2. System Requirements

MVAPICH2-GDR 2.3a binary release requires the following software to be installed on your system:

List of Mellanox InfiniBand adapters and NVIDIA GPU devices which support GPUDirect RDMA can be found here.

MVAPICH2-GDR 2.3a boosts the performance by taking advantage of the new GDRCOPY module from NVIDIA. In order to take advantage of this feature, please download and install this module from:

(https://github.com/NVIDIA/gdrcopy)

After installing this module you need to add this path to your LD_LIBRARY_PATH or use MV2_GPUDIRECT_GDRCOPY_LIB to pass this path to the MPI library at runtime. For more details please refer to section (GDRCOPY USAGE AND TUNING) of this README.

Note that even if this module is not available, MVAPICH2-GDR 2.3a will deliver very good performance by taking advantage of the Loopback feature. For more details refer to section (LOOPBACK FEATURE) of this README.

4. Installing MVAPICH2-GDR library

To install the MVAPICH2-GDR library you simply need to select the correct library (MOFED version, Compiler version, etc.) for your system and install the RPM using your favorite RPM tool. Please use the downloads page (http://mvapich.cse.ohio-state.edu/downloads/) to find the appropriate RPM link and follow the instructions below.

Install library built using PGI compilers against CUDA 9.0 runtime for MOFED 4.0 and CentOS 7
$ wget http://mvapich.cse.ohio-state.edu/download/mvapich/gdr/2.3a/mofed4.0/mvapich2-gdr-mcast.cuda9.0.176_384.81.mofed4.0.pgi17.10-2.3a_pre-1.el7.centos.x86_64.rpm

$ rpm -Uvh --nodeps mvapich2-gdr-mcast.cuda9.0.176_384.81.mofed4.0.pgi17.10-2.3a_pre-1.el7.centos.x86_64.rpm

The RPMs contained in our libraries are relocatable and can be installed using a prefix other than the default of ./opt/mvapich2/ used by the library in the previous example.

Install library specifying custom prefix
$ rpm --prefix /custom/install/prefix -Uvh --nodeps mvapich2-gdr-mcast.cuda9.0.176_384.81.mofed4.0.pgi17.10-2.3a_pre-1.el7.centos.x86_64.rpm

If you do not have root permission you can use rpm2cpio to extract the library.

Use rpm2cpio to extract the library
$ rpm2cpio mvapich2-gdr-mcast.cuda9.0.176_384.81.mofed4.0.pgi17.10-2.3a_pre-1.el7.centos.x86_64.rpm | cpio -id

When using the rpm2cpio method, you will need to update the MPI compiler scripts, such as mpicc, in order to point to the correct path of where you place the library.

Tip
If you are using a Debian based system such as Ubuntu you can convert the rpm to a deb using a tool such as alien or follow the rpm2cpio instructions above.

5. Running applications

Here are some examples running applications with the MVAPICH2-GDR software.

5.1. Example running OSU Micro Benchmark

To run osu_latency test for measuring internode MPI Send/Recv latency between GPUs, when enabling GPUDirect RDMA-based designs in MVAPICH2-GDR 2.3a

    1: $ export MV2_PATH=/opt/mvapich2/gdr/2.3a/gnu
    2: $ export MV2_GPUDIRECT_GDRCOPY_LIB=/path/to/GDRCOPY/install
    3: $ export MV2_USE_CUDA=1
    4:
    5: $ $MV2_PATH/bin/mpirun_rsh -export -np 2 hostA hostB \
    6:         $MV2_PATH/libexec/mvapich2/get_local_rank \
    7:         $MV2_PATH/libexec/mvapich2/osu_latency D D

5.2. Example use of LD_PRELOAD

Some cases may require LD_PRELOAD to be set to the path of the MVAPICH2 library.
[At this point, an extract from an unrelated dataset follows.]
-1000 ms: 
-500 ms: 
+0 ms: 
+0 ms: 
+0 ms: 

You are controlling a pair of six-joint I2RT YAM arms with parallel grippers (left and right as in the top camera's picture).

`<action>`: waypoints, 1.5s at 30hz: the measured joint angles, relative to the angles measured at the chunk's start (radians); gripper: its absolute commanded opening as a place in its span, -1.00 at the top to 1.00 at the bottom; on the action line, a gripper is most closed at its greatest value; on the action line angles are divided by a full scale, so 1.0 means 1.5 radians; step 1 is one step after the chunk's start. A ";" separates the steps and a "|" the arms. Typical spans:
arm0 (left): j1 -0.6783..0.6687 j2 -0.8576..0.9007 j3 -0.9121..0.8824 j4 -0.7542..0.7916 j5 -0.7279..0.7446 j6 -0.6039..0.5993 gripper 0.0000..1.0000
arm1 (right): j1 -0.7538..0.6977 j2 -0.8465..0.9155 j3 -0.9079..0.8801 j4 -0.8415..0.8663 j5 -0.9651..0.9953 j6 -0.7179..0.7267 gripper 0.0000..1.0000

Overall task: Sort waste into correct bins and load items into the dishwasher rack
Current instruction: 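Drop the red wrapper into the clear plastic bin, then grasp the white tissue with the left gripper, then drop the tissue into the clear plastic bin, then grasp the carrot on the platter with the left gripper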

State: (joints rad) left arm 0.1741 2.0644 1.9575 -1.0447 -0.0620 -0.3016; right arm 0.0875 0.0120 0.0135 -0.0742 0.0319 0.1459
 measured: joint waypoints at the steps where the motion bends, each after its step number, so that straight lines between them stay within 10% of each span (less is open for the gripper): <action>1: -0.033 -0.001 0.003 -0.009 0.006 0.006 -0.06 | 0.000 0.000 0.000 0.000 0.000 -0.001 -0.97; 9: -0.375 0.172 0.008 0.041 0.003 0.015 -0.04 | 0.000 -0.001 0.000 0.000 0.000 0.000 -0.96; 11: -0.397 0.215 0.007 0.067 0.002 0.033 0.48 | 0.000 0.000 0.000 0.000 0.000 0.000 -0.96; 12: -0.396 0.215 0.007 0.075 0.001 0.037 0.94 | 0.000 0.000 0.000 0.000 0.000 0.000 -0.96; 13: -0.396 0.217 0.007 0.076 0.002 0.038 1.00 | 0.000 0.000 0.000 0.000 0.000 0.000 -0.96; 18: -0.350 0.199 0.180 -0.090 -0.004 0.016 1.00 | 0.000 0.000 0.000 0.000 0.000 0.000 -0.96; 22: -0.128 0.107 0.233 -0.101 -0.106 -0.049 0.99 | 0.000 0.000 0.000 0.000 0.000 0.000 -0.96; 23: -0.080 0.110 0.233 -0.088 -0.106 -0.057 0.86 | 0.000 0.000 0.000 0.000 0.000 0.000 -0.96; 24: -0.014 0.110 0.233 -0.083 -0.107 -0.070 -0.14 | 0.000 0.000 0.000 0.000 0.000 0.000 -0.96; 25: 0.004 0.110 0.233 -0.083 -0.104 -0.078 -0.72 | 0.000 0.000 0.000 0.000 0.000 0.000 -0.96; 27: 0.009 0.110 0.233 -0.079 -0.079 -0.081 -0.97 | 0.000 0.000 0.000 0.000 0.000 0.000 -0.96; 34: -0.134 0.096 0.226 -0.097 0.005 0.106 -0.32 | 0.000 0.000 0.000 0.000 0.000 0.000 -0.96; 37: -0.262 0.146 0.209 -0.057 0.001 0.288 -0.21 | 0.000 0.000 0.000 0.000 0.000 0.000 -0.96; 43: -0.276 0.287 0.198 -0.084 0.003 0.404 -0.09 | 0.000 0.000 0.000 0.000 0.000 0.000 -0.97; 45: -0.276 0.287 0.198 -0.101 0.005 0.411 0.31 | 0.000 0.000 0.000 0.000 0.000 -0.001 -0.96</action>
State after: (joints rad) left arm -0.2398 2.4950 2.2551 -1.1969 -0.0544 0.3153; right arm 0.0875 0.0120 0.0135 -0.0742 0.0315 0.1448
This should be limited to cases where the application uses an interpreter such as python to load the CUDA library.

Try setting LD_PRELOAD if you find the MVAPICH2 fails when using your CUDA device buffers in MPI calls.

Example running HOOMD-BLUE with LD_PRELOAD
    1: $ export MV2_PATH=/opt/mvapich2/gdr/2.3a/gnu
    2: $ export MV2_GPUDIRECT_GDRCOPY_LIB=/path/to/GDRCOPY/install
    3: $ export MV2_USE_CUDA=1
    4:
    5: $ $MV2_PATH/bin/mpirun_rsh -n 4 hostA hostA hostB hostB \
    6:         LD_PRELOAD=$MV2_PATH/lib/libmpi.so hoomd lj_liquid_bmark.hoomd

6. Supported Configurations

Below is the list of currently supported configurations. In order to select the GPU, the application is free to use any selection method. For HCA, the parameters that are required have to exported as shown below. Note that MVAPICH2-GDR 2.3a does automatically and dynamically the best binding by default, and prints a warning if the user does specify a binding which is not the best mapping. See CPU Binding and Mapping Parameters for more information.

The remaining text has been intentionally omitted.